-------- Data listing

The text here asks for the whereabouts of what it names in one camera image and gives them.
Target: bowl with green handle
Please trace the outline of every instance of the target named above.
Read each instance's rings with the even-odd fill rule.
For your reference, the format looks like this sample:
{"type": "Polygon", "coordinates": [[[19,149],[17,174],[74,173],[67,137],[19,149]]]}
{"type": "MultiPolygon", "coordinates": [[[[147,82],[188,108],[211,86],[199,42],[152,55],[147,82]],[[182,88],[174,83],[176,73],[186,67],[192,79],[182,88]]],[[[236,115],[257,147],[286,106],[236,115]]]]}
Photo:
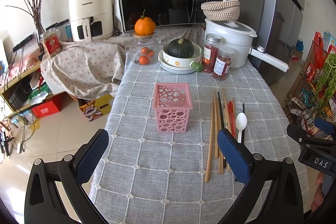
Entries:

----------------

* [Directions]: Omit the pictures and set down the records exactly.

* [Exercise result]:
The text here asks for the whereabouts of what it names in one camera image and gives them.
Target: bowl with green handle
Please trace the outline of every instance of the target named above.
Read each instance's rings with the even-odd fill rule.
For your reference, the format looks like this sample:
{"type": "Polygon", "coordinates": [[[19,149],[17,174],[74,173],[67,137],[19,149]]]}
{"type": "MultiPolygon", "coordinates": [[[[147,82],[188,108],[211,86],[199,42],[152,55],[147,82]],[[182,88],[174,83],[176,73],[186,67],[192,79],[182,88]]],[[[236,115],[257,147],[286,106],[236,115]]]]}
Photo:
Entries:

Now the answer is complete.